À ce titre, l'absence d'une politique publique nationale d'évaluation en ce domaine n'est plus tolérable. Comment combattre ces agissements sans se donner les moyens de mieux les cerner ? C'est pourquoi je me joins à tous ceux et celles qui, sur les bancs de cette assemblée, au sein du Gouvernement, souhaitent la mise en place d'un observatoire national des violences envers les femmes. Cela nous permettrait de prendre, enfin, la mesure réelle du phénomène. Je me réjouis, donc, que vous-même, madame la ministre des droits des femmes, vous soyez récemment déclarée ouverte à la création d'un tel observatoire national.

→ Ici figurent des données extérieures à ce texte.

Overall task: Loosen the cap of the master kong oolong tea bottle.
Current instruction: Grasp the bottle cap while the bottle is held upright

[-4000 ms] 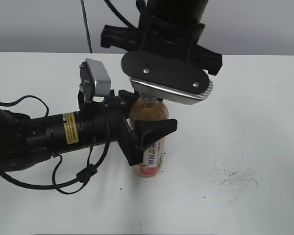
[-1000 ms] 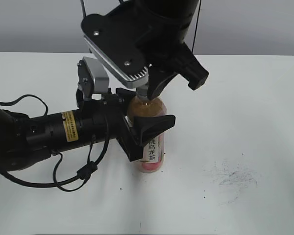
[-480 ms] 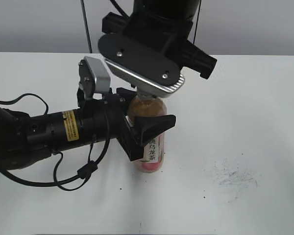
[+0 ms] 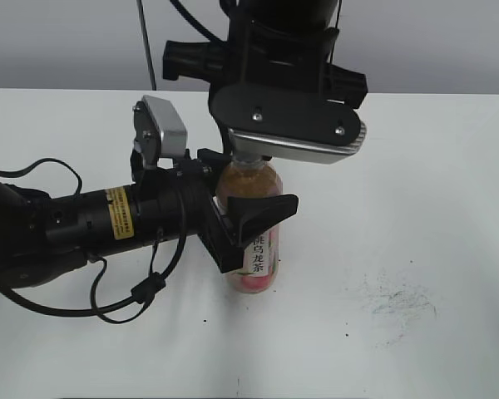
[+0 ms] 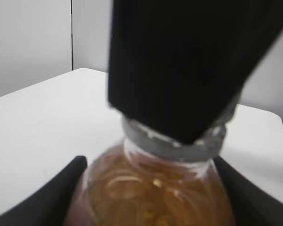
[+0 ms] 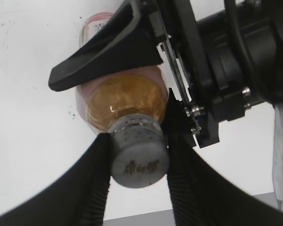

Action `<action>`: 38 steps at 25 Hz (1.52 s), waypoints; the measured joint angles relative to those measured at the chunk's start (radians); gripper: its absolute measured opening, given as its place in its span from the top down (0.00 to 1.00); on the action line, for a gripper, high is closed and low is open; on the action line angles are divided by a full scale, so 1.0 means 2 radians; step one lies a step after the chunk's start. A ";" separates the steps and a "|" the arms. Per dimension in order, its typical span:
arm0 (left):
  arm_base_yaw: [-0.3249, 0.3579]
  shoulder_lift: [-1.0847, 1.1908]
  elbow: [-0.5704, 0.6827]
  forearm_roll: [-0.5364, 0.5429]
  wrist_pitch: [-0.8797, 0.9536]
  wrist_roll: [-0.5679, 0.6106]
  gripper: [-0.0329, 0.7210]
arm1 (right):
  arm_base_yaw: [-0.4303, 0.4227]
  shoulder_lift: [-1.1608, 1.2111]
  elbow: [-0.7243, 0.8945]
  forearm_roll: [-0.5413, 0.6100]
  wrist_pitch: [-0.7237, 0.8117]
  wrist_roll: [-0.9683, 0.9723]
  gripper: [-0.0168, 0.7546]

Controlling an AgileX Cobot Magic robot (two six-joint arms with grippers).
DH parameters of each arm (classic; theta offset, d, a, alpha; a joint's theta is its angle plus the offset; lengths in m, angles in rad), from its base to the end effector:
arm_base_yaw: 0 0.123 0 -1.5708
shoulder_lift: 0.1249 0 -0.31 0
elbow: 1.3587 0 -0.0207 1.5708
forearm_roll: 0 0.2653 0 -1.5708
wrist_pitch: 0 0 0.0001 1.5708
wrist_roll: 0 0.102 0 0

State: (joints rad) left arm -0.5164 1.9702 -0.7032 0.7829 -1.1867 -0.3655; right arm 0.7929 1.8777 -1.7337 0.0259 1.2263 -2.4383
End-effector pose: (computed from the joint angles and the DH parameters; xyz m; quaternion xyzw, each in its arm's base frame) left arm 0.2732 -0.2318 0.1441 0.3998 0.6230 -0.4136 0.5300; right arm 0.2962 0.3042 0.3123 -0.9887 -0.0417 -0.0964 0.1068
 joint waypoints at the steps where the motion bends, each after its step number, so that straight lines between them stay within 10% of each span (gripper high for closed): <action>1: 0.000 0.000 0.000 0.000 0.000 0.000 0.36 | 0.000 0.000 0.000 0.000 0.000 -0.003 0.62; 38: 0.000 0.000 0.000 0.009 -0.002 0.002 0.36 | -0.001 -0.007 0.004 0.010 0.001 0.079 0.62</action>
State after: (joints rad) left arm -0.5158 1.9702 -0.7032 0.8003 -1.1902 -0.3619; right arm 0.7901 1.8630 -1.7250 0.0452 1.2285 -2.2809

Je vous félicite également de votre projet de lancement d'une campagne de sensibilisation sur le sujet qui nous mobilise aujourd'hui. Il nous faut impérativement mieux informer, mieux alerter et mieux sensibiliser. C'est ce que l'on peut appeler également la prévention, cette même prévention qui nous permettra de faire reculer ce fléau. Je vous suggère de lancer cette campagne autour de la date du 25 novembre, qui est, comme chacun le sait, la journée nationale de sensibilisation aux violences faites aux femmes. Je rappelle qu'aux termes de la loi du 9 juillet 2010, et sous l'impulsion du sénateur Courteau, le 25 novembre a, en effet, été institué comme journée nationale de sensibilisation aux violences faites aux femmes.
C'est bien la société dans son ensemble qu'il faudra faire évoluer sur ces questions. Et quel meilleur moyen de s'attaquer à ces causes que de sensibiliser dès le plus jeune âge, c'est-à-dire dès l'école, puis au collège et au lycée, les jeunes à la notion de respect et d'égalité entre garçons et filles et à la nécessité de lutter contre les préjugés sexistes, les discriminations et les violences faites aux femmes. Je rappelle, d'ailleurs, que de telles dispositions figurent bien dans la loi du 9 juillet 2010. Peut-être faudrait-il donner des instructions en ce sens aux chefs d'établissements scolaires pour que cette mesure soit véritablement appliquée. Il est regrettable que de telles instructions n'aient pas été données, par le passé, par le précédent gouvernement.
Pour conclure, ma conviction, vous l'aurez compris, c'est que la prévention est plus qu'un dispositif complémentaire et subordonné. Elle est le coeur de la lutte, la seule solution pour sortir durablement les victimes de l'ornière du silence et de l'isolement, terreau de tous les agissements méprisables évoqués aujourd'hui. (Applaudissements sur les bancs des groupes SRC, écologiste, GDR et RRDP.)